Puzzled but drunkenly willing to go along, a number of the mercenaries leaped to the several narrow windows, unlatched them and pushed them open. Duffy turned to a heavy door behind him, slid back its bolt with one hand and drove it open with a forceful shove of his boot. It couldn’t have been a door Fenn intended for use, for there was the sound of boxes falling on the other side, but the host just laughed as the western breeze swept through the room.
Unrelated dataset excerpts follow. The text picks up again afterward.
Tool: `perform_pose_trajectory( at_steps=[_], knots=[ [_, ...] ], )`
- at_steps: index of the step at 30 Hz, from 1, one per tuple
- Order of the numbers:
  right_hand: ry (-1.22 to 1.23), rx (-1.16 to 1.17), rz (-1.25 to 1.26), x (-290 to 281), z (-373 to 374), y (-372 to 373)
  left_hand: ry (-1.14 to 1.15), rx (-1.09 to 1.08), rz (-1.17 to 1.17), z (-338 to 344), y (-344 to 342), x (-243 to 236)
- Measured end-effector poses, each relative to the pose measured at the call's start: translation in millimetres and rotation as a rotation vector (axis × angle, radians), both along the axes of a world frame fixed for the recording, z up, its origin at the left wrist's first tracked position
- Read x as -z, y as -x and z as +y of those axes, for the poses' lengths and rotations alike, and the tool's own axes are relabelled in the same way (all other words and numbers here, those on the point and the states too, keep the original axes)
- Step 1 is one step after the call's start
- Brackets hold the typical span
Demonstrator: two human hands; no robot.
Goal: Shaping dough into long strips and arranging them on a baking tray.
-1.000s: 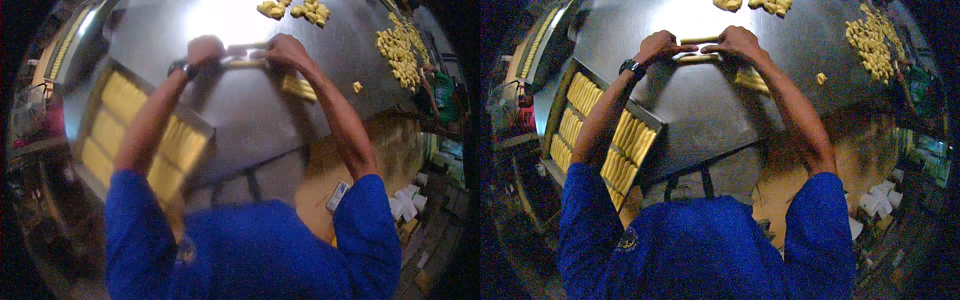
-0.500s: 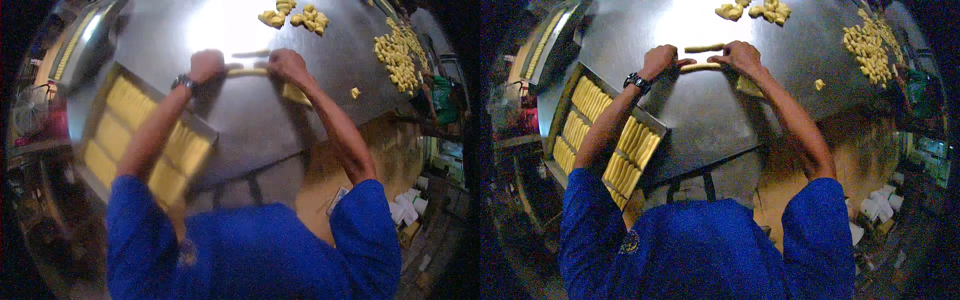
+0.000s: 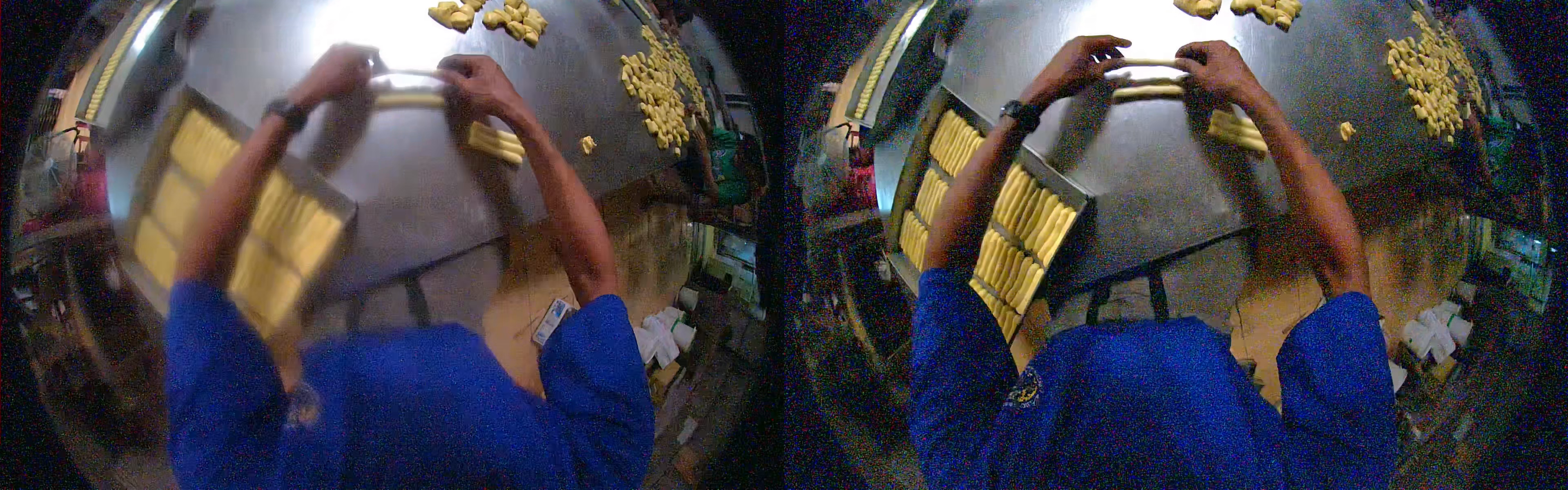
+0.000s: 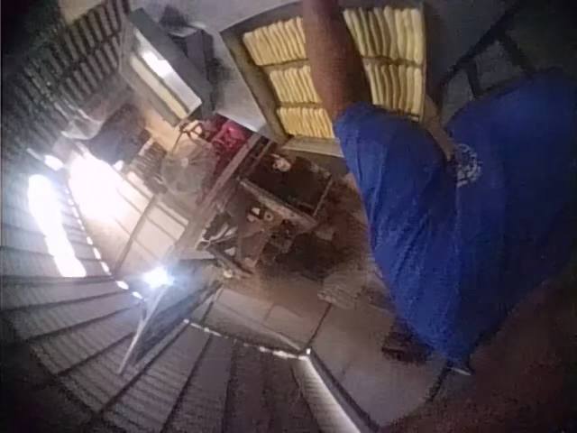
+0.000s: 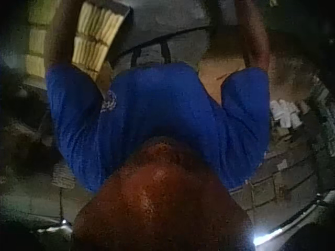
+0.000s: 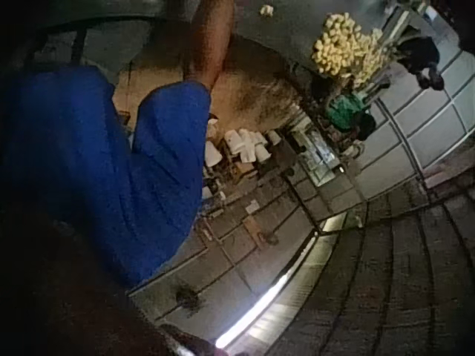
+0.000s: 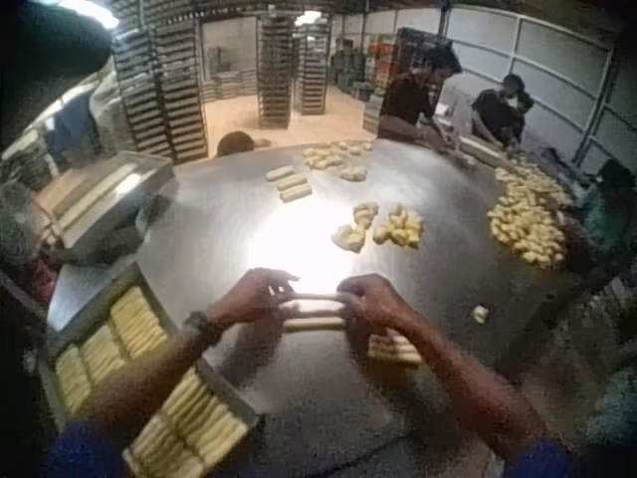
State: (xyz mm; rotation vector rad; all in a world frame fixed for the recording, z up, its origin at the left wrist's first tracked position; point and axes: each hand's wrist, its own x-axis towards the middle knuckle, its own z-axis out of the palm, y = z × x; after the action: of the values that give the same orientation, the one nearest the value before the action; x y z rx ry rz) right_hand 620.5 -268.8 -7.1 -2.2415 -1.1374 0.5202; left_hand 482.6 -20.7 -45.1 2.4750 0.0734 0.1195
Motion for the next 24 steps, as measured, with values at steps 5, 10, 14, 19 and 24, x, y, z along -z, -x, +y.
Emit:
perform_pose_trajectory(
  at_steps=[5,10,14,19,24],
  knots=[
    [0.025,-0.093,-0.072,-3,-9,14,0.111,0.172,0.063,-2,17,5],
    [0.035,-0.195,-0.237,-1,-21,37,0.026,0.297,0.057,-10,28,-2],
    [-0.197,-0.150,-0.374,8,-28,48,-0.121,0.190,0.093,-22,33,-7],
    [0.165,-0.257,-0.477,19,-22,38,-0.302,0.066,0.074,-47,24,5],
    [-0.042,-0.052,0.327,-26,-11,35,0.161,-0.011,-0.132,-50,48,-30]
  ],
)
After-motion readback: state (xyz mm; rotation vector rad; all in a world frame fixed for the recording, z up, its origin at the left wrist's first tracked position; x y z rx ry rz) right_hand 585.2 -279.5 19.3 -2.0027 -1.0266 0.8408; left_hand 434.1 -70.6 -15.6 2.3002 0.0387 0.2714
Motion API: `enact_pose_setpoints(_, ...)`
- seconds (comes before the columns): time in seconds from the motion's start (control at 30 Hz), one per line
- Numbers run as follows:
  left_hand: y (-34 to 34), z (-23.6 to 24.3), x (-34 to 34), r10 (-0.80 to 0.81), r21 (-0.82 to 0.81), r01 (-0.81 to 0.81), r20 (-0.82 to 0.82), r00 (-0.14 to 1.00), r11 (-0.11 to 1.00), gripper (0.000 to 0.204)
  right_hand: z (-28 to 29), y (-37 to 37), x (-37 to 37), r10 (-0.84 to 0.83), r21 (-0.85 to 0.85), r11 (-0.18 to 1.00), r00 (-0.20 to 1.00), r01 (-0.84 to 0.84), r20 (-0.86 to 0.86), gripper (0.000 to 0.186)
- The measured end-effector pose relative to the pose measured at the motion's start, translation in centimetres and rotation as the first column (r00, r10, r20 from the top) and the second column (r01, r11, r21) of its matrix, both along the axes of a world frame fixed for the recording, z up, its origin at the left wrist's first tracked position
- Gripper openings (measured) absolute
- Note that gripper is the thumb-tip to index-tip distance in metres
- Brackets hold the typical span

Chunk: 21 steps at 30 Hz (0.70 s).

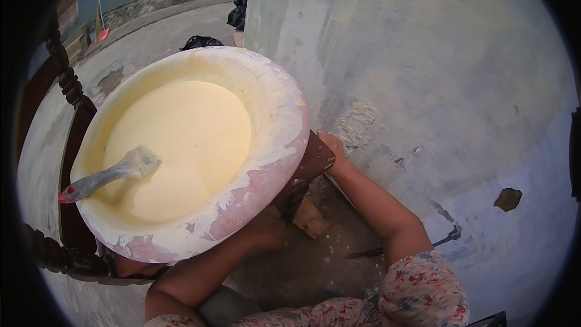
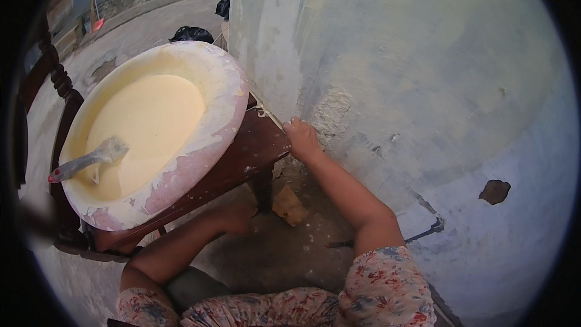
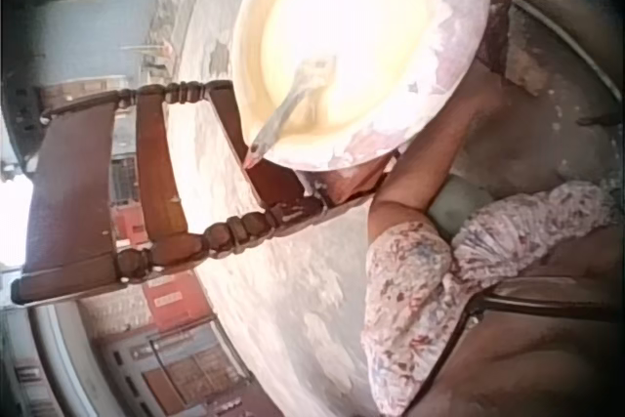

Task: The person applies a yellowish liquid plaster to a wall using a brush and a bucket. They then use a trowel to smooth the surface and fill in a damaged patch. The person moves along the wall to continue the plastering process.

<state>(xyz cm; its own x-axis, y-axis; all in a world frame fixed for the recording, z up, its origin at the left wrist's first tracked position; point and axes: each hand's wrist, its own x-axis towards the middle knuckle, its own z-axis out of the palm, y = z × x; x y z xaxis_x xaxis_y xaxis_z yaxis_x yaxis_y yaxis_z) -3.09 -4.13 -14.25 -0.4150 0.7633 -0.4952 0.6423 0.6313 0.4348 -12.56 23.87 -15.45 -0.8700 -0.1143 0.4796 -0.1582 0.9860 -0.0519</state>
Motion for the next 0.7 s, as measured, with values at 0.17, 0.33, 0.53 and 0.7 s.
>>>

Then the Irishman began to play, and it was a quick, darting tune in which tension and menace were tempered by a strong note of exhilaration. There was in it the wary excitement of crouching in the chill of dawn, fingering the worn grip of a trusted weapon and eyeing the near gap from which the enemy would appear; the cold-bellied, dry-mouthed thrill of charging a horse down a dangerously steep slope; and the wonder of standing at the bow of an outward-bound ship, watching the sun sink ahead over uncharted seas. The room became almost quiet as the soldiers harkened to the music, and much of the haze of drunkenness was sluiced out of their eyes as if by the fresh breeze.
A certain tune had been building up in the background of his playing, and now he brought it to front and center, giving full rein to the alternately regal and elfin melody. His audience stirred with recognition, so the Irishman began to sing, in the language Fenn had described as “Gaelic or something.”